> _YOUR ASSIGNMENT_: Leaving out the pictures, retype the lines from the beginning of the listing through the line containing "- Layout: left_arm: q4".

> _AVAILABLE RECORDS_:
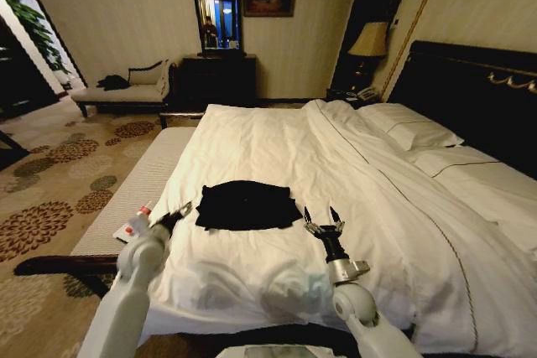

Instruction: Fold the clothes on the bed.

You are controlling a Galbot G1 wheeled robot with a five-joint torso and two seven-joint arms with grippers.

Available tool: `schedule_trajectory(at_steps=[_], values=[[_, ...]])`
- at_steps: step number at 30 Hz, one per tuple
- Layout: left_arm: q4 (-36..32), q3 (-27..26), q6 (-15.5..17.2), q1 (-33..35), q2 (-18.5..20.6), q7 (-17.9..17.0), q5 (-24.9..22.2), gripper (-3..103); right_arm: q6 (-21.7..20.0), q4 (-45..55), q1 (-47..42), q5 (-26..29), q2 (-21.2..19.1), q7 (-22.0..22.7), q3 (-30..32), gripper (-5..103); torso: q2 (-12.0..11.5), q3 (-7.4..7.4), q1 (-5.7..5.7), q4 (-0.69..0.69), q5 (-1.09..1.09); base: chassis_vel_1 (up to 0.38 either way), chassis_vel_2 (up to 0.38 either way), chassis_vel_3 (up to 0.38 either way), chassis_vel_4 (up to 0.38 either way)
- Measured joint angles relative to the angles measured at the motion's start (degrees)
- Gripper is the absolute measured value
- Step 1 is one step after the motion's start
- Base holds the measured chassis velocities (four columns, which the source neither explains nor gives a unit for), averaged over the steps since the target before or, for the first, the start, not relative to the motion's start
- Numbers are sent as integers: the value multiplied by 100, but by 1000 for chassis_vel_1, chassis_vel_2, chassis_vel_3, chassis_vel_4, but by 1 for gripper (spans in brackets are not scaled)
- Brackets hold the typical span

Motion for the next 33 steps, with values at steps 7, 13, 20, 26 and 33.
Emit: schedule_trajectory(at_steps=[7, 13, 20, 26, 33], values=[[1380, 703, 387, -1505, -265, -713, -286, 100, 0, -238, 228, -14, 30, 0, -49, 100, 0, 0, 0, 0, -1, 0, 0, 0, 0], [2344, 1029, 383, -2360, -640, -1078, -514, 100, 2, -272, 247, -52, 115, 0, -25, 100, 0, -1, 0, -2, 1, 0, 0, 0, 0], [2687, 1027, 358, -2439, -709, -1273, -576, 100, 7, -264, 251, -82, 58, -1, 13, 100, 1, -1, -1, 1, -1, 0, 0, 0, 0], [2719, 903, 348, -2307, -680, -1290, -628, 100, 19, -296, 270, -127, 61, -4, -19, 100, 1, -1, -2, 1, -1, 0, 0, 0, 0], [2677, 784, 337, -2255, -627, -1153, -660, 75, 33, -310, 285, -210, 100, -13, -59, 100, 1, -1, -2, 0, -1, 0, 0, 0, 0]])
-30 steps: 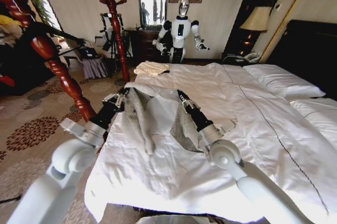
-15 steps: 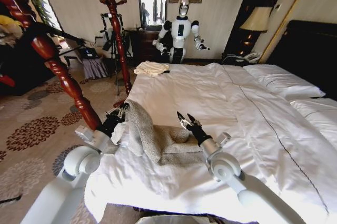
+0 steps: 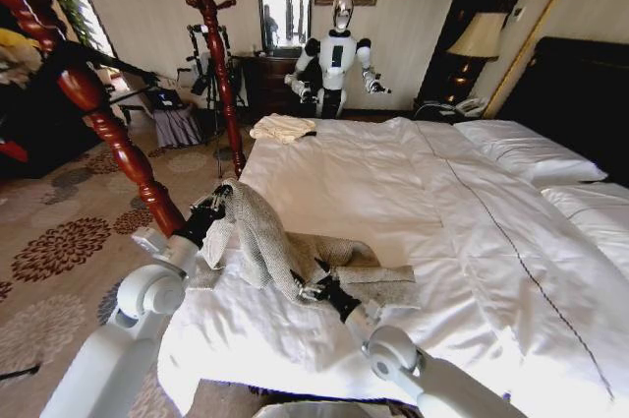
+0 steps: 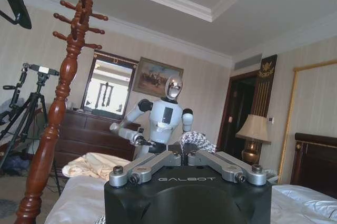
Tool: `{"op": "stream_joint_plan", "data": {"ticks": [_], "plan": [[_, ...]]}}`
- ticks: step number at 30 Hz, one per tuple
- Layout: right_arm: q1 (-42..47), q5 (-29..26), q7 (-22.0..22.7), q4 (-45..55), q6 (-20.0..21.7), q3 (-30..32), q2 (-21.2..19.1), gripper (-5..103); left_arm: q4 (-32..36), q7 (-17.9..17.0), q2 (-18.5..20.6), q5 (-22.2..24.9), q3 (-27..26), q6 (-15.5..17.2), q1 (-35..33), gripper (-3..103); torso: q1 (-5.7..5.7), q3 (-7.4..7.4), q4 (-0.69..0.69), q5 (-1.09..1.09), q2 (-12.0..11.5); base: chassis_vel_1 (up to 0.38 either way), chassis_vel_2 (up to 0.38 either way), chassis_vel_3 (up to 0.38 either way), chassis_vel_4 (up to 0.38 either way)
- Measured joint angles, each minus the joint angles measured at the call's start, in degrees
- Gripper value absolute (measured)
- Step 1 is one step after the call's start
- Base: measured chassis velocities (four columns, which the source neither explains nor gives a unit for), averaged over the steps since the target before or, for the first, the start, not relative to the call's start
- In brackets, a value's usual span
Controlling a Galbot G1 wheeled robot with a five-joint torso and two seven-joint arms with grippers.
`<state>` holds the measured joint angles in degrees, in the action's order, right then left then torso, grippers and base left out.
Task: Pick up the clothes from the bed and hang them on the clothes hanger.
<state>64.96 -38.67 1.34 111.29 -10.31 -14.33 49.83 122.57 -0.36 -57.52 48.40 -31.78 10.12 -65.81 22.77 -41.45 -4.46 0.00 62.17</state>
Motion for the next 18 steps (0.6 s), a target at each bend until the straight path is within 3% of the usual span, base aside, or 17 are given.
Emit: {"op": "stream_joint_plan", "data": {"ticks": [8,13,17,18], "plan": [[-0.4,13.3,3.5,0.7,-0.2,-0.6,-3.6,100,-0.9,-1.0,1.0,1.8,0.2,0.6,2.6,1,0.00,0.00,0.00,-0.01,0.0,0.000,0.000,0.000,0.000],[0.0,20.3,3.3,0.0,1.0,0.2,-5.5,100,-1.5,-1.2,0.7,1.8,0.6,0.8,3.4,1,0.00,0.00,0.00,0.01,0.0,0.000,0.000,0.000,0.000],[-0.3,20.8,3.3,0.4,2.7,0.1,-7.0,100,-1.8,-1.3,0.6,2.0,0.9,0.9,4.2,1,0.00,0.00,0.00,0.01,0.0,0.000,0.000,0.000,0.000],[-0.5,20.1,4.6,1.6,5.0,-0.4,-8.4,100,-1.8,-1.3,0.6,2.1,1.0,0.9,4.5,1,0.00,0.00,0.00,0.01,0.0,0.000,0.000,0.000,0.000]]}}
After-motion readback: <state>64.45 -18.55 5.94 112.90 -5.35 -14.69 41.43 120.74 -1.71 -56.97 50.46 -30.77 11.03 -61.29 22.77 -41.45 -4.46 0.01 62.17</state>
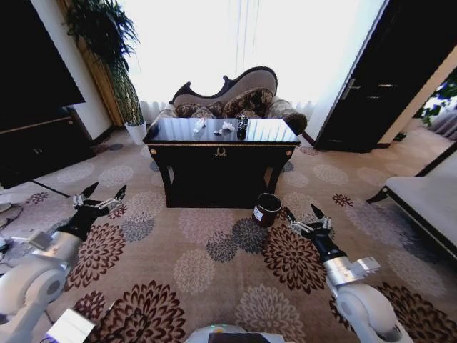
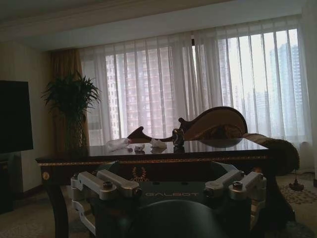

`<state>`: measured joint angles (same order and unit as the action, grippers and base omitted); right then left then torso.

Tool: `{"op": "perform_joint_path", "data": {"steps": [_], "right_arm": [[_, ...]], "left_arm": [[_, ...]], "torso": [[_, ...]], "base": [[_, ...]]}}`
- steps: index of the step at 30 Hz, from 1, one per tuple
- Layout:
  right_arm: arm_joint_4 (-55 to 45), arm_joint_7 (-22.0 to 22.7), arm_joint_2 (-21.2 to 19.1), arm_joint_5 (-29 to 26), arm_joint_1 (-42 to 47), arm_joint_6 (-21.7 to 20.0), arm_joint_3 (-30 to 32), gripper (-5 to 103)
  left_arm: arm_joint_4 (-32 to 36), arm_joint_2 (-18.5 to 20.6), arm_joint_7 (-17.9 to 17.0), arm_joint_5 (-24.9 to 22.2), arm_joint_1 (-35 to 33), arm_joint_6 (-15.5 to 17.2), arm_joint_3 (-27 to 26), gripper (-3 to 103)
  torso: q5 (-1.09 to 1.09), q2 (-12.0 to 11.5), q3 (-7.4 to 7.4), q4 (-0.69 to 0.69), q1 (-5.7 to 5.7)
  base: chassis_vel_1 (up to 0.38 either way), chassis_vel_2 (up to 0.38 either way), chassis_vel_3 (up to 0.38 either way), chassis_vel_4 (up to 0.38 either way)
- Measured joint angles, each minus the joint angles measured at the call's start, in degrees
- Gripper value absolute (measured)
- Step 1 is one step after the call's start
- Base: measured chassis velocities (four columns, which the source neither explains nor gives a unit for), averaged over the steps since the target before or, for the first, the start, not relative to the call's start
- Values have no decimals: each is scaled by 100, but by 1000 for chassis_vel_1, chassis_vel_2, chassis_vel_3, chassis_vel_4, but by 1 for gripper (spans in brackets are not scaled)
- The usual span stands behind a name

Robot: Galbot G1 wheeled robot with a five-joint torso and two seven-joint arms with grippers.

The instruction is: Move to the front of the table and place the trash on the table into the trash bin.

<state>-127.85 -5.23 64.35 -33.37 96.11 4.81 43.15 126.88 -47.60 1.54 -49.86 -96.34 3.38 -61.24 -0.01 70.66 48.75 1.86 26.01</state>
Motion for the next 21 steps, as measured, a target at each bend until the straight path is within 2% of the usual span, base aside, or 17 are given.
{"op": "perform_joint_path", "data": {"steps": [12,21], "right_arm": [[-23,-2,-8,-43,7,0,25,100],[-7,-20,0,-32,23,20,45,100]], "left_arm": [[2,3,0,3,-3,2,7,99],[4,-22,0,22,-9,4,23,99]], "torso": [[0,0,0,0,-1],[0,-1,0,0,1]], "base": [[-6,10,11,-7],[-102,97,98,-118]]}}
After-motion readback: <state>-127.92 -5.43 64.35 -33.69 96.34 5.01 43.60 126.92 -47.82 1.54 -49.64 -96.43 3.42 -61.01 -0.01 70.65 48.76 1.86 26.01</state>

> _SOLUTION FOR THIS PROBLEM_:
Instruction: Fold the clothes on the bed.

You are controlling a Galbot G1 wheeled robot with a five-joint torso and two seven-joint arms with grippers.

Available tool: `schedule_trajectory(at_steps=[_], values=[[_, ...]])`
- at_steps: step number at 30 Hz, one per tuple
- Layout: left_arm: q4 (-36..32), q3 (-27..26), q6 (-15.5..17.2), q1 (-33..35), q2 (-18.5..20.6), q7 (-17.9..17.0), q5 (-24.9..22.2), gripper (-3..103); right_arm: q6 (-21.7..20.0), q4 (-45..55), q1 (-47..42), q5 (-26..29), q2 (-21.2..19.1), q7 (-22.0..22.7), q3 (-30..32), gripper (-5..103); torso: q2 (-12.0..11.5), q3 (-7.4..7.4), q1 (-5.7..5.7), q4 (-0.69..0.69), q5 (-1.09..1.09); base: chassis_vel_1 (up to 0.38 either way), chassis_vel_2 (up to 0.38 either way), chassis_vel_3 (up to 0.38 either way), chassis_vel_4 (up to 0.38 either way)

Work on the exercise is now concluded.